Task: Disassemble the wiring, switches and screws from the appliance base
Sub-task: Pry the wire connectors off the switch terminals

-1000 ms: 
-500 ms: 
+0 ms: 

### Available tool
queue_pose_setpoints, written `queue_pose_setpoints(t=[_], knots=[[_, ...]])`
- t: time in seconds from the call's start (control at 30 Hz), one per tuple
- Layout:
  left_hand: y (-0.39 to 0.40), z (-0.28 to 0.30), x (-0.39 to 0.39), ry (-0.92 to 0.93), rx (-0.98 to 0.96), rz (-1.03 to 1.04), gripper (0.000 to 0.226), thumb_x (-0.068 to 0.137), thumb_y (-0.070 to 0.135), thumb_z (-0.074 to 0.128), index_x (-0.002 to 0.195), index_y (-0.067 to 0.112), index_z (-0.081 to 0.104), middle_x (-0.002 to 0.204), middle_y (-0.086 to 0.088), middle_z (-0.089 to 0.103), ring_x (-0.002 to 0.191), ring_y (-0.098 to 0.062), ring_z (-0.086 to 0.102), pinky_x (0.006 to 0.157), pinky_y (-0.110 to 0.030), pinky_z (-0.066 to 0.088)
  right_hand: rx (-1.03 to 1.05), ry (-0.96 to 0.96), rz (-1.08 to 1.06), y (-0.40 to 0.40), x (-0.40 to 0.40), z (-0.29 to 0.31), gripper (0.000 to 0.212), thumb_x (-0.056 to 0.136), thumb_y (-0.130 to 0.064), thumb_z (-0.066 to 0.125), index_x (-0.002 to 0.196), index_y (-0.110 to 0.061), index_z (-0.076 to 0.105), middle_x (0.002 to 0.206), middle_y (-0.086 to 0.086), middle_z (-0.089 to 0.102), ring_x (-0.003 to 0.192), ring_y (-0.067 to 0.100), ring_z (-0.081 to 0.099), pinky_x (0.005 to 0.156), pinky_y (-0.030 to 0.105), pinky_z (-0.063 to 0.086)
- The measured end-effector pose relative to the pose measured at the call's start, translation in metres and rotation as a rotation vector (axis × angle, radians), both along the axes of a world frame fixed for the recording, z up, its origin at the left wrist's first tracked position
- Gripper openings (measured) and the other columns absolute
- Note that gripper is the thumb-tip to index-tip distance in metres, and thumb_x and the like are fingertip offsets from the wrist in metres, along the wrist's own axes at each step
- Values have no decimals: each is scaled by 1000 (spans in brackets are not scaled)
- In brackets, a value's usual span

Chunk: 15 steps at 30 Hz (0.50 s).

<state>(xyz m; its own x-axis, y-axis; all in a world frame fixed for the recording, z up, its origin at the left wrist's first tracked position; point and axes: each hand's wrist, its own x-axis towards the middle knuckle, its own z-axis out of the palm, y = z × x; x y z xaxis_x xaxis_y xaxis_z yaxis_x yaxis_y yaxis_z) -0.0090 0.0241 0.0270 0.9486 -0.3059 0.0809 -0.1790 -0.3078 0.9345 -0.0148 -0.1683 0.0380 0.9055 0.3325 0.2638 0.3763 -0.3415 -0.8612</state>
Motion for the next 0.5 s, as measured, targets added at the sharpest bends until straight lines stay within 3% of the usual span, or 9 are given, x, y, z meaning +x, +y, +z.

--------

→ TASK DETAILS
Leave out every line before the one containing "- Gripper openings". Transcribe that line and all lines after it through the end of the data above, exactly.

→ EXERCISE OUTPUT
- Gripper openings (measured) and the other columns absolute
- Note that gripper is the thumb-tip to index-tip distance in metres, and thumb_x and the like are fingertip offsets from the wrist in metres, along the wrist's own axes at each step
- Values have no decimals: each is scaled by 1000 (spans in brackets are not scaled)
- In brackets, a value's usual span

Chunk: 15 steps at 30 Hz (0.50 s).

<state>(xyz m; its own x-axis, y-axis; all in a world frame fixed for the recording, z up, its origin at the left wrist's first tracked position; point and axes: each hand's wrist, its own x-axis towards the middle knuckle, its own z-axis out of the palm, y = z × x; x y z xaxis_x xaxis_y xaxis_z yaxis_x yaxis_y yaxis_z) -0.0090 0.0241 0.0270 0.9486 -0.3059 0.0809 -0.1790 -0.3078 0.9345 -0.0148 -0.1683 0.0380 0.9055 0.3325 0.2638 0.3763 -0.3415 -0.8612</state>
Motion for the next 0.5 s, as measured, targets added at the sharpest bends until straight lines stay within 3% of the usual span, or 9 are given, x, y, z meaning +x, +y, +z.

This answer requires no additional content.